> _What is required_
I need the lines from the one holding "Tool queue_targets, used" to the last line of the data below repeated exactly, both included, without pictures.

> _Records supplied_
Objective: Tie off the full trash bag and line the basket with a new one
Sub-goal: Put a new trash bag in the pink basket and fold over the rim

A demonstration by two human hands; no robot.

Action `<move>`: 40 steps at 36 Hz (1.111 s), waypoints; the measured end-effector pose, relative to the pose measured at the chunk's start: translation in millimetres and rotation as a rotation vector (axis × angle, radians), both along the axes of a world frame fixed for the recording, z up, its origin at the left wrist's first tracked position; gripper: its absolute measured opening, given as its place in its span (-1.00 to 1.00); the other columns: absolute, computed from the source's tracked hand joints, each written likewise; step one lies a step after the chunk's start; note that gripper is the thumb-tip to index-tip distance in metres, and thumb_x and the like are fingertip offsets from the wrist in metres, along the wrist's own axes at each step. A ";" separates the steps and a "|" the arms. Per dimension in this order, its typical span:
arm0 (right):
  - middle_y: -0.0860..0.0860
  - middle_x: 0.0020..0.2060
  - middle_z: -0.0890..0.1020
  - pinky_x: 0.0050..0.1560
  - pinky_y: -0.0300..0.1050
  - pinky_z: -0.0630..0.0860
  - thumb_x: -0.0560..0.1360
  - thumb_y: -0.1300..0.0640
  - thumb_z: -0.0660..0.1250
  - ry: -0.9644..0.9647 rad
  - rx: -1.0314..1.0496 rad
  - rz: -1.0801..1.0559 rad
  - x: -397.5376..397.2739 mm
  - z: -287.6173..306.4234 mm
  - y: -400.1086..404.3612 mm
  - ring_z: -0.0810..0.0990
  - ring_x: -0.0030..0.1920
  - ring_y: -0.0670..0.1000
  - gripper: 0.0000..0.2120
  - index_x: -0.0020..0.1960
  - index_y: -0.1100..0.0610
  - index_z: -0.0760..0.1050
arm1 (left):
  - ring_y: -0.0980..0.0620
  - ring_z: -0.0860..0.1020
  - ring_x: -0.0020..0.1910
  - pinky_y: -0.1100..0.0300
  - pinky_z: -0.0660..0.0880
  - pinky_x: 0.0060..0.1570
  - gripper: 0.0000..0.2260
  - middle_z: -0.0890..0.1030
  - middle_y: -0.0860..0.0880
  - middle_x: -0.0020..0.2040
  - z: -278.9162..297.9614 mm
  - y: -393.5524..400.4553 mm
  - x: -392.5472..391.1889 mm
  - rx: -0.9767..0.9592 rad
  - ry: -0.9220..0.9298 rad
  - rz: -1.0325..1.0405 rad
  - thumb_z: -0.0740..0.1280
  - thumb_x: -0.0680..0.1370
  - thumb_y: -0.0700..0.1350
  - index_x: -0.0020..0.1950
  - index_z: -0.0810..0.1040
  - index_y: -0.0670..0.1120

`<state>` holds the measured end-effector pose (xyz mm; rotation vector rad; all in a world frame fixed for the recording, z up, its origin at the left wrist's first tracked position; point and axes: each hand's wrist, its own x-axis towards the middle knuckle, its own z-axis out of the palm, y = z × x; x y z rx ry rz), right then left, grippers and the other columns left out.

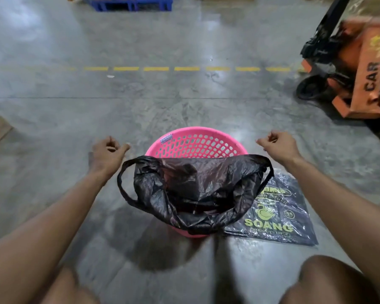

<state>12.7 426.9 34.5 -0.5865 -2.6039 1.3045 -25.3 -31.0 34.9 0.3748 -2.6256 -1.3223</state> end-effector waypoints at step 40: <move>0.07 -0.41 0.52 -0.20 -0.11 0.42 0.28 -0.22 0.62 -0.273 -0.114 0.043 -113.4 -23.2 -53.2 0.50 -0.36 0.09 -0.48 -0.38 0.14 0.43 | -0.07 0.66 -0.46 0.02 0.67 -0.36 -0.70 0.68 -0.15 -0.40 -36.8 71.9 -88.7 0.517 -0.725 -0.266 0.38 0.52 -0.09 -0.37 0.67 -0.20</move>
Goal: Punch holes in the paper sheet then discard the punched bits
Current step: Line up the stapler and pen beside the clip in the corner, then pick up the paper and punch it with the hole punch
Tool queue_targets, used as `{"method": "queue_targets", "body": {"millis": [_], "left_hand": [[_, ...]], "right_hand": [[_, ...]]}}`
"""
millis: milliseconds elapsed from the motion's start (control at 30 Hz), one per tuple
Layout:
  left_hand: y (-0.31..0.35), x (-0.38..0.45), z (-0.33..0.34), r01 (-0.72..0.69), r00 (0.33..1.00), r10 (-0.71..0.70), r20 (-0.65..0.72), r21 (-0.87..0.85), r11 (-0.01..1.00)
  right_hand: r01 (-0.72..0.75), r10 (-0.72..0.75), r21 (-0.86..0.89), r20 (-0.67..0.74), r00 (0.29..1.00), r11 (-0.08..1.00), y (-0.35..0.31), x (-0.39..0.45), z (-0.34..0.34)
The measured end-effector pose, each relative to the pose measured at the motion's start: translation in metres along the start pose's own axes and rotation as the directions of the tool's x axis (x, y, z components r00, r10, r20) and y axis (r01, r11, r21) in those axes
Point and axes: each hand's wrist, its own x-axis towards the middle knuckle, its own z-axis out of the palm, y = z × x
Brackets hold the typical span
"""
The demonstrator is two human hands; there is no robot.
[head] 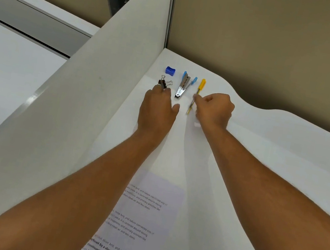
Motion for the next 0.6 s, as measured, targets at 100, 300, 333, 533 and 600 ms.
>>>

> _Finished task_
Tool queue_targets, used as `{"method": "queue_targets", "body": {"millis": [_], "left_hand": [[_, ...]], "right_hand": [[_, ...]]}}`
"""
millis: milliseconds elapsed from the motion's start (control at 30 Hz), one per tuple
Layout:
  left_hand: y (-0.31..0.35), x (-0.38..0.45), z (-0.33..0.34), r01 (-0.72..0.69), r00 (0.33..1.00), r10 (-0.71..0.70), r20 (-0.65..0.72), r21 (-0.87..0.85), r11 (-0.01..1.00)
  right_hand: r01 (-0.72..0.75), r10 (-0.72..0.75), r21 (-0.86..0.89), r20 (-0.67..0.74), r00 (0.29..1.00), r11 (-0.08..1.00), y (-0.35..0.31), x (-0.39..0.45), z (-0.34..0.34)
The measured end-effector pose, each relative to the pose measured at the motion's start: translation in metres along the start pose's own axes and rotation as the directions of the tool's x axis (x, y, z components r00, r10, r20) and y axis (r01, r11, r21) in those axes
Point and axes: each hand's wrist, its own x-axis towards the middle knuckle, its own z-axis out of the palm, y = z × x
Brackets hold the typical span
"""
The demonstrator is two human hands; there is no robot.
[head] 
Motion for the next 0.6 s, as measured, targets at 100, 300, 333, 533 and 600 ms.
>>>

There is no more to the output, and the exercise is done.